When you listen to the most experienced Starbuck’s customers give their orders, not only will you hear proper pronunciation, but there is a kind of rhythm to the order that provides the baristas the exact beverage specifications in a certain order using the least amount of words and syllables possible. This practice seems to have been adopted nationwide. For example, an order may go… “I would like a tall skim double-shot vanilla latte with whip.” This is much faster than saying… “I would like a vanilla latte made with skim milk, and two shots of espresso, with whip cream on it. Oh and I’d like that in a tall size.” To become a knowledgeable order-giver, you must first understand what your drink options are, and then the proper order to convey your selections. Because people seem to love choices, many stores offer them, and Starbucks is no different. They offer whole, two-percent, skim, soy, and in some stores, organic milk. The syrups, which can be added in any combination to any drink, are offered in regular or sugar free. As a basic rule, in espresso drinks, a tall has one shot of espresso, a grande has two shots of espresso, and a venti has three. So, you could actually order a grande espresso drink as “half-caf,” which means one shot of espresso is caffeinated while the other is not. To put your selection together, follow this guideline: size, milk product (soy, non-fat, etc.), caffeine specification (half-caf, decaf, etc), syrup flavoring choices (sugar-free vanilla, hazelnut, etc), basic drink (latte, cappuccino or cap, mocha, etc.), whipped cream instructions (whip vs. no whip), and finally, additional heat (extra hot). This guideline includes every possible option, but in most cases, your order will be much less complicated because you are sticking to the standard drink preparation. In any drink with milk, whole milk is used as the standard because it offers the best flavor; same goes for regular syrups as opposed to sugar free. So, when you order a tall pumpkin spice latte, it will come with one shot of espresso, whole milk, and regular syrups. On the other hand, if you are more health conscious, you may order a tall nonfat sugar-free pumpkin spice latte, no whip. Because you want something other than the menu standard, you have to specifically say so.

Once you have learned the Starbucks ordering process, proper drink pronunciations, and menu selections, do not get comfortable. Just to keep everyone guessing, seasonal specials are offered such as the gingerbread latte in fall and the eggnog latte during Christmas time.

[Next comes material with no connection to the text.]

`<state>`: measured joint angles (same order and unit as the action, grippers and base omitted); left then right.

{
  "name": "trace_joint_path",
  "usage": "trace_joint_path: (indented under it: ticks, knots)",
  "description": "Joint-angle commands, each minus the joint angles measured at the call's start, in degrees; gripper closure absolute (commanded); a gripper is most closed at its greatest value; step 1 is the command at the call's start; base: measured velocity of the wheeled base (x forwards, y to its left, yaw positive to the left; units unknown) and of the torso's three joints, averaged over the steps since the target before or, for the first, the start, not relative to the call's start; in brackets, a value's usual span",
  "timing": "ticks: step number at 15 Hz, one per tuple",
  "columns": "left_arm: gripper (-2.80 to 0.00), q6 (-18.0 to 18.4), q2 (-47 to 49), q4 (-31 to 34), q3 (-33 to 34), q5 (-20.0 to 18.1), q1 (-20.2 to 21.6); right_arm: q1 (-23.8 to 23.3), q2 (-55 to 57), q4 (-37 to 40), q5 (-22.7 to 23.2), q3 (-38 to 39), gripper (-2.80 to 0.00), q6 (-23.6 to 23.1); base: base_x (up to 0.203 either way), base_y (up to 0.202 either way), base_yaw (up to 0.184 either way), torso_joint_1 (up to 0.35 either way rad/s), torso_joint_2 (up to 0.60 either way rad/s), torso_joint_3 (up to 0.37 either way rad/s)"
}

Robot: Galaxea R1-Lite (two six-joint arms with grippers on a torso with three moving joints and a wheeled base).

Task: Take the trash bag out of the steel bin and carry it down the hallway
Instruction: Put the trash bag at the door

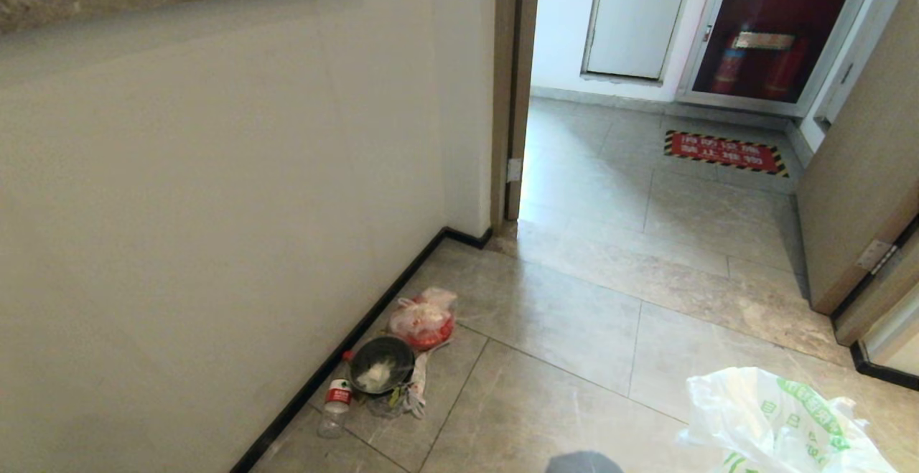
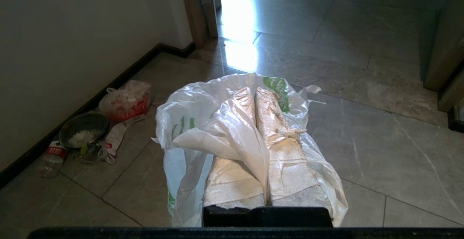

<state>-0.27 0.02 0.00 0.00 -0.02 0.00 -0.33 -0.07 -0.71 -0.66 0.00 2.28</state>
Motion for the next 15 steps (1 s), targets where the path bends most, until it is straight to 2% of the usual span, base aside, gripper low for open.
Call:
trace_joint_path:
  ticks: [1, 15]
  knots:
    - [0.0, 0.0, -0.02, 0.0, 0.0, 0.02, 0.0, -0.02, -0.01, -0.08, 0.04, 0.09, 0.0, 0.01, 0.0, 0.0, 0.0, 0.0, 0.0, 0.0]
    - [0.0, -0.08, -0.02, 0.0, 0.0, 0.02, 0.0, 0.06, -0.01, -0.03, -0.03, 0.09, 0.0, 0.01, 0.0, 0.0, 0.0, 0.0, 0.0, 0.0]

In the summer, when cold iced drinks are preferable, the mint chocolate chip frappuccino may show up on the menu. These specialty drinks are a way to give long-time customers new options for enjoyable refreshment.

Now, do not let that pushy lady behind you intimidate her way to the front of the line. Organize your thoughts, put together your order, and go ahead, say it! If a word happens to come out wrong, or you switch the order of a couple words, it is truly not the end of the world. All snobbery aside, most baristas are very willing to explain menu options and help you reach a decision. Ordering coffee at Starbucks may take a little practice, but once you have that fresh steaming cappuccino in hand, your diligent preparations will be more than worth the effort.